Consumers will purchase online or see a physical asset, such as a Louis Vuitton handbag, scan the QR code, purchase the asset in seconds while getting the payment confirmation and the NFT in their digital wallet. In the background, the bank will transfer a stablecoin cryptocurrency from the buyer to the merchant instantaneously at a fraction of the cost of the credit card networks. Within the process, banks will be capturing all the information around the purchase and ownership.

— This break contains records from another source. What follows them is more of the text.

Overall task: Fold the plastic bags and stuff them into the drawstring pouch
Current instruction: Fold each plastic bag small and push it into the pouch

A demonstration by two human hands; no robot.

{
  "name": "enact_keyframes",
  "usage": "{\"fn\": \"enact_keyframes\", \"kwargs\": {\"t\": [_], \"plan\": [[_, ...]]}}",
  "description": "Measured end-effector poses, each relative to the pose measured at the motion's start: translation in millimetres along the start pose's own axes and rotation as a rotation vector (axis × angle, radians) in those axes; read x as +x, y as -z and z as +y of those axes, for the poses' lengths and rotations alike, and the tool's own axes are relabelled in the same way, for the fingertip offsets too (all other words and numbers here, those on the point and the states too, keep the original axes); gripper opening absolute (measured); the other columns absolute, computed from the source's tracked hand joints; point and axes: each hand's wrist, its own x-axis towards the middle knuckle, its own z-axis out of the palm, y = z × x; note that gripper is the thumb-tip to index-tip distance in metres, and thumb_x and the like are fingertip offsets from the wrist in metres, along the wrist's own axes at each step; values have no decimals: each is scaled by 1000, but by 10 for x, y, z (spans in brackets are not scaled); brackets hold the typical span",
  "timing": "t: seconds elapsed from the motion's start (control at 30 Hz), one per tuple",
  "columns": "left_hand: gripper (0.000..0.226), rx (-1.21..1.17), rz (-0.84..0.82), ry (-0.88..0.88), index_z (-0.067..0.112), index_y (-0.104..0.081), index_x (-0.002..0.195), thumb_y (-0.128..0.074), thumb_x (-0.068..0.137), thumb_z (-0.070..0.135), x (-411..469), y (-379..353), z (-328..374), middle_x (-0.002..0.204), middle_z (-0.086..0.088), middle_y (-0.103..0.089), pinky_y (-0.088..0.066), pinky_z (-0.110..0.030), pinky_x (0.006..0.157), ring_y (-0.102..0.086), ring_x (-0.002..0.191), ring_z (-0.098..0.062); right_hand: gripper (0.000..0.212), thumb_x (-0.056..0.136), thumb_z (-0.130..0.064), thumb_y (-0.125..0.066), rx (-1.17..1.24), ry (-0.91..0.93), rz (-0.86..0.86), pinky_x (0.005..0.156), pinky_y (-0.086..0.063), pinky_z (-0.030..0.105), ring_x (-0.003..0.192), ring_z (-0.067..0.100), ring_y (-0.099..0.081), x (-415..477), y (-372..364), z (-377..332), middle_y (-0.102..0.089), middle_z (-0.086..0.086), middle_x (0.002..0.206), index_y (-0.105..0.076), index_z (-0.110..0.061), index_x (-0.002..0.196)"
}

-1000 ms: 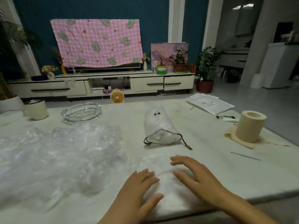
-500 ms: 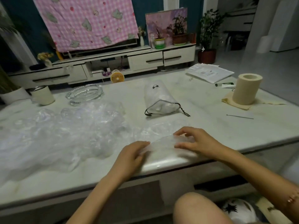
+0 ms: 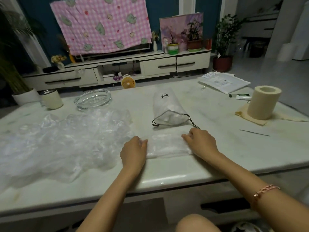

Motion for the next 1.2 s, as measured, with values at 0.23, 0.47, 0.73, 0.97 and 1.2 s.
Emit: {"fn": "enact_keyframes", "kwargs": {"t": [0.23,0.47,0.73,0.97,1.2], "plan": [[34,290,30,-88,6,-56,114,-43,97,34,-13,-80,22,115,-12,-50,-33,-34,71,-49,103,-31,38,93,-31,-52,-419,-26,-356,83,-41,32,112,30,-54,274,366,-111,-55,11,124,-46,-9,123],[34,294,21,-103,5,-57,106,-46,95,35,-21,-80,34,112,-13,-53,-32,-38,83,-45,107,-32,22,91,-25,-60,-252,197,-688,57,-42,25,69,18,-57,579,370,-882,-62,6,76,-62,-3,90],[29,-251,-4,46,18,-53,103,-68,83,33,46,-36,-61,85,5,-56,-36,-35,87,-55,90,-20,21,83,-19,-68,-13,416,-659,60,-37,23,81,17,-51,448,-135,-739,-56,6,88,-63,-8,100],[27,-697,-50,66,12,-61,98,-76,77,17,17,57,-97,79,-3,-56,-42,-11,60,-50,64,-2,21,79,-17,-75,-142,259,-1080,71,-42,21,76,12,-51,760,45,-1150,-55,-1,83,-61,-16,94],[17,-838,12,95,12,-61,88,-74,78,8,70,28,-168,63,-1,-50,-40,-13,58,-46,53,1,25,82,-22,-73,56,330,-1004,57,-37,20,60,9,-47,711,-96,-938,-51,-7,61,-55,-19,63]]}}
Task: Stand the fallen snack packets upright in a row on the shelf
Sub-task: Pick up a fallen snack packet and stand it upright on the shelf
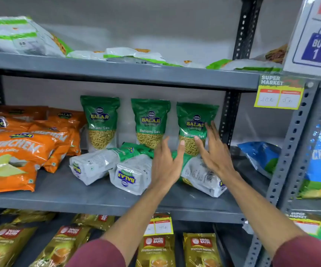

The merchant will be able to exchange one bank’s stablecoin for another or will be able to convert a bank’s stablecoin into a U.S. Dollar or central bank digitized dollar whenever desired for zero transaction fees.

Putting This into Action

Because all this data will flow through banks, banks are in an ideal position to capture the information within a digital wallet and be able to help households and businesses manage their portfolio of assets. Information around that Alfa Romero SUV, Nike basketball shoe, Louis Vuitton handbag, residential real estate, fractional plane ownership, and commercial building ownership will now all be resident within a customers’ s digital wallet. A bank’s mobile app will soon tie into this wallet and import critical information.

Once the information from the blockchain and digital wallet is within a bank’s app, the bank can create an array of services to drive engagement, fees, and product revenue. A customer may want to borrow against a digital asset, manage the asset (i.e., maintenance, loyalty points, appraisals, etc.), or share the data with others with the customer’s consent via an open banking API. Having all the data in one place will allow banks to also utilize a layer of artificial intelligence that will help optimize the value of those assets and provide a myriad of alerts and notifications.

In case you think this is way into the future, everything discussed is already in motion. There are now multiple bank consortiums (e.g., USDF) composed of about 100 banks in aggregate already heading down this path, building a digitized asset platform starting with payments.

Real-time payments, digitized asset management, and a stablecoin channel should be on every bank’s strategic roadmap, at least for active monitoring. Banks that wait to get involved will find themselves paying higher fees and/or being pushed outside of the transaction flow resulting in a near-term loss of functionality for essential products such as business-to-consumer, business-to-business, and treasury management.